A notícia da nomeação para subdiretora-geral de Veterinária pela Ministra da Agricultura fez-me voltar a uma das grandes questões da economia portuguesa: por onde anda a geração mais qualificada de sempre? Esta notícia sugere que não anda pelos mais altos cargos da administração pública. Esta notícia também nos faz pensar sobre os critérios que hoje valem para a promoção aos mais altos cargos da administração pública.
Volto assim mais uma vez ao grande paradoxo da economia portuguesa: porque é que o enorme aumento de escolaridade não resultou ainda num aumento robusto da produtividade e do crescimento da economia? De facto, ainda não conseguimos ver a geração mais qualificada de sempre nas estatísticas da produtividade. Também é cada vez mais difícil encontrá-la nos altos cargos de direção da nossa administração pública. Estas duas evidências não estão desligadas. A incapacidade de promover os melhores aos mais altos cargos da administração pública tem graves consequências para o desempenho da nossa economia.
Nas últimas décadas, registou-se uma profunda alteração na estrutura de qualificações da economia portuguesa. Esta alteração foi transversal a todos os sectores de atividade, da indústria transformadora aos serviços (ver Tabela). No entanto, esta imensa injeção de qualificações nas empresas não resultou num aumento da produtividade e do crescimento potencial.

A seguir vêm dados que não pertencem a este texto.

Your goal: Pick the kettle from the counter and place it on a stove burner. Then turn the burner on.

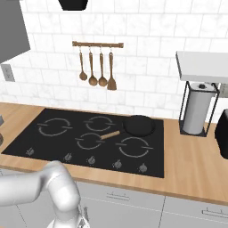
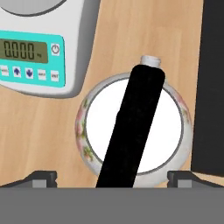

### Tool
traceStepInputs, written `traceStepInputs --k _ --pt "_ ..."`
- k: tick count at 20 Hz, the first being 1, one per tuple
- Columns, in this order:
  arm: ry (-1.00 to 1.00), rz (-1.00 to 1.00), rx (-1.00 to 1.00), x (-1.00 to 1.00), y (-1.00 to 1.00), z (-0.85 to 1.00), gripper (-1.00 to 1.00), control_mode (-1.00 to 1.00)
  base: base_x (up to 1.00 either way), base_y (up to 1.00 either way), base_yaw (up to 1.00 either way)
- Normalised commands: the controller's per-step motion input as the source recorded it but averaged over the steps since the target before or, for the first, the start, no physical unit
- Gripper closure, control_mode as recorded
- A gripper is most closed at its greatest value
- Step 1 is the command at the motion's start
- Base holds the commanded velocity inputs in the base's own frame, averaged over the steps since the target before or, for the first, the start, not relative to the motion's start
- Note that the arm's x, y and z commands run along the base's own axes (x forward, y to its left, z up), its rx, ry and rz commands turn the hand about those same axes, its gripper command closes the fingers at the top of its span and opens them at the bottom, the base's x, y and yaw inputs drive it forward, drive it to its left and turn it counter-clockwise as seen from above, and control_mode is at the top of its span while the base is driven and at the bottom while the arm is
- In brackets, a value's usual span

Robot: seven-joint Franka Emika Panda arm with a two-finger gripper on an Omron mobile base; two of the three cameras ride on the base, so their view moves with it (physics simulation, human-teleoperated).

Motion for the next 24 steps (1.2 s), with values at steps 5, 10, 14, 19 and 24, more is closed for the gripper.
traceStepInputs --k 5,10,14,19,24 --pt "0.0 -0.01 0.0 0.0 0.0 0.0 -1.0 -1.0 0.0 0.0 0.0" --pt "0.0 0.0 0.0 0.0 0.0 0.0 -1.0 -1.0 0.0 0.0 0.0" --pt "-0.05 0.0 0.0 0.0 0.0 -0.16 -1.0 -1.0 0.0 0.0 0.0" --pt "-0.1 -0.07 0.0 0.0 0.0 -0.17 -1.0 -1.0 0.0 0.0 0.0" --pt "-0.01 -0.09 0.0 0.0 0.0 0.0 -1.0 -1.0 0.0 0.0 0.0"
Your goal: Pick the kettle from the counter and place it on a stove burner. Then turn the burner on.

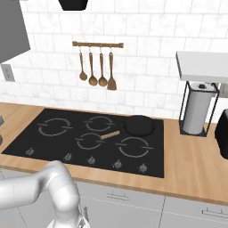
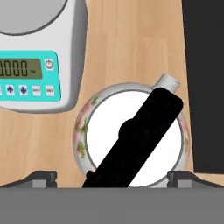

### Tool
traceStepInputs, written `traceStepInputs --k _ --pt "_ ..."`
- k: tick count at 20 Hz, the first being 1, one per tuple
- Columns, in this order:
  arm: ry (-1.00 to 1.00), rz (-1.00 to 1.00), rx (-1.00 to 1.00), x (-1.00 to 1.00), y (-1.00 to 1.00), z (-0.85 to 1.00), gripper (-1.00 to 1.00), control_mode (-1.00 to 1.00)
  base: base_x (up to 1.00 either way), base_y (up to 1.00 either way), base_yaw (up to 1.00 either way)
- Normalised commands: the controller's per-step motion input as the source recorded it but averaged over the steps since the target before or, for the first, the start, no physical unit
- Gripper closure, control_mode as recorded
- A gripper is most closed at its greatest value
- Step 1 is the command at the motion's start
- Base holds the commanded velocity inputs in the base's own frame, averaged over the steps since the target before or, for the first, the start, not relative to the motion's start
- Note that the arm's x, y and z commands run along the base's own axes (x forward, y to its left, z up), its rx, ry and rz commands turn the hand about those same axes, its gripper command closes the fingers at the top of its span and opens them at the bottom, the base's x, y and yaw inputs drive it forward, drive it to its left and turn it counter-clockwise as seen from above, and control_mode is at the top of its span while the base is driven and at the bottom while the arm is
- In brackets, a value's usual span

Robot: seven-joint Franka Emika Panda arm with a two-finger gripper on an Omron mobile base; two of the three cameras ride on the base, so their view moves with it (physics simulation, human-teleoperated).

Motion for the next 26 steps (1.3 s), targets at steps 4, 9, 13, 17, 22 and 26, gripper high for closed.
traceStepInputs --k 4,9,13,17,22,26 --pt "0.0 -0.04 0.0 0.0 0.0 0.0 1.0 -1.0 0.0 0.0 0.0" --pt "0.0 -0.03 0.0 0.0 0.0 0.0 1.0 -1.0 0.0 0.0 0.0" --pt "0.0 0.0 0.0 -0.06 -0.04 0.0 1.0 -1.0 0.0 0.0 0.0" --pt "-0.06 0.02 0.0 -0.19 -0.21 0.01 1.0 -1.0 0.0 0.0 0.0" --pt "-0.12 0.08 0.0 -0.4 -0.41 0.21 1.0 -1.0 0.0 0.0 0.0" --pt "-0.11 0.07 0.01 -0.3 -0.52 0.36 1.0 -1.0 0.0 0.0 0.0"
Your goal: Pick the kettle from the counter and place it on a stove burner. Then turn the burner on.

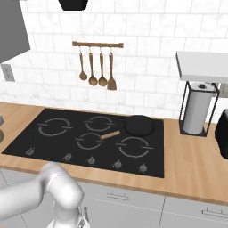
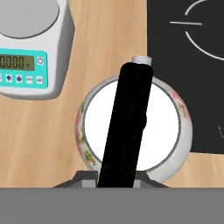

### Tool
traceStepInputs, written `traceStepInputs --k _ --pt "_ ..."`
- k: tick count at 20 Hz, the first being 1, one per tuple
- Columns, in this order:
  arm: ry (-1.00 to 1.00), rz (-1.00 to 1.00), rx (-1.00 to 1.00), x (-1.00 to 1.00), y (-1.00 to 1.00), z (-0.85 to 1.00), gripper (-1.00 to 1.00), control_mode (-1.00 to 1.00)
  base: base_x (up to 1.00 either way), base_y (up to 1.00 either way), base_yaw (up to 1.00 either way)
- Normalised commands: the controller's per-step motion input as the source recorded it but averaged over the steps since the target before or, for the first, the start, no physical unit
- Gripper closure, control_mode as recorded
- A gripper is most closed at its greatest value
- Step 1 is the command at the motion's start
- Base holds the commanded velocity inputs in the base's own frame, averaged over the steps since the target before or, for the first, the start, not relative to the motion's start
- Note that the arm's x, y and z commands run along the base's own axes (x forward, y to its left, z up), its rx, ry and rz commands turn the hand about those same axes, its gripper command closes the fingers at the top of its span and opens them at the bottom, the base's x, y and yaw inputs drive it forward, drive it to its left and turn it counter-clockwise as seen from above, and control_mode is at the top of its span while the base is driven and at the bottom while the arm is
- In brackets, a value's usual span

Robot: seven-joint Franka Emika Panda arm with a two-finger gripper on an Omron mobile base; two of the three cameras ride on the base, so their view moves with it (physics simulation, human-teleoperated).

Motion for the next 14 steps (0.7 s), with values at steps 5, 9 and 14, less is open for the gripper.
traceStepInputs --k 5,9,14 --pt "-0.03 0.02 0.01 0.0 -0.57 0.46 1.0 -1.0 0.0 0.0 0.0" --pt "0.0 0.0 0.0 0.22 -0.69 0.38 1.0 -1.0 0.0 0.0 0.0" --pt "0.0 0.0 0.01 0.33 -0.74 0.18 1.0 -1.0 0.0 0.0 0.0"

Escolaridade por sector de atividade 2006 e 2019 (%)
Elenquei aqui algumas condições necessárias para transformar o talento das novas gerações de diplomados em valor económico e mais bem-estar. As empresas portuguesas já enfrentam grandes desvantagens competitivas por estarem baseadas numa pequena economia periférica. Para compensarmos essas desvantagens competitivas devíamos ter uma das administrações públicas mais eficientes. No entanto, quando analisamos comparações internacionais, concluímos que há muitos domínios em que a ineficiência das instituições é uma desvantagem competitiva da economia portuguesa. Adicionalmente, como mostra um estudo recente do Banco de Portugal, na área das instituições e mercados, em 2019, Portugal encontrava-se numa posição mais desfavorável em termos internacionais do que em 1995. A última edição do inquérito do INE aos custos de contexto das empresas mostra que o sistema judicial e fiscal e os licenciamentos são as dificuldades mais referidas pelas empresas. Em relação aos custos de licenciamento, a perceção das empresas agravou-se entre 2017 e 2021.
Não é possível melhorar o contexto em que atuam as nossas empresas sem termos dirigentes mais competentes na administração pública. O Governo de Pedro Passos Coelho criou, em articulação com o então líder do Partido Socialista, António José Seguro, a Comissão de Recrutamento e Seleção para a Administração Pública (CRESAP). O objetivo era despolitizar as nomeações e promover a nomeação, por uma entidade independente, baseada em perfis de competências definidos pelos governantes. O mecanismo teve falhas nos seus primeiros anos e ficou sempre aquém dos objetivos fixados para a sua criação. Patrícia Silva, da Universidade de Aveiro, mostra num excelente ensaio da Fundação Francisco Manuel dos Santos que o processo de nomeação varia muito entre países, com resultados muito diversos para os vários sistemas. Qualquer que seja o processo de nomeação dos dirigentes, o que parece ser crucial para a eficiência da administração pública é a escolha de dirigentes competentes.
No atual governo, temos um processo de escolha baseado de facto na confiança política, utilizando recorrentemente a figura da nomeação por substituição – como aconteceu recentemente com as nomeações do Ministro da Economia –, sob a capa de uma escolha neutra, dado que a CRESAP continua formalmente a existir. Formalmente, existe uma instituição que escolhe os dirigentes com base numa análise de mérito. De facto, os dirigentes são fundamentalmente o resultado de escolhas políticas. Nessa situação, as escolhas para a administração pública refletem em grande medida a qualidade dos membros do governo. E, assim, a qualidade das instituições públicas, descrita pelos indicadores referidos acima, reflete a qualidade dos membros do governo.
Felizmente, em muito casos, como aconteceu com a subdiretora-geral de Veterinária e com vários membros do atual governo, a sociedade, com o papel essencial dos media, acabou por impor critérios de nomeação mais exigentes. Esta exigência foi também imposta aos organizadores das Jornadas Mundiais da Juventude, que estão a ser obrigados a rever orçamentos por pressão da sociedade. Estes casos mostram que a sociedade está hoje num patamar de exigência superior aos dos governantes em relação à gestão da coisa pública. Isso acontece, em parte, porque a geração mais qualificada de sempre não está no topo da administração pública e também não está em muitos dos lugares que compõem o atual governo. A nossa sociedade exige, e merece, melhores governantes e melhores dirigentes para a administração pública. E a economia agradece.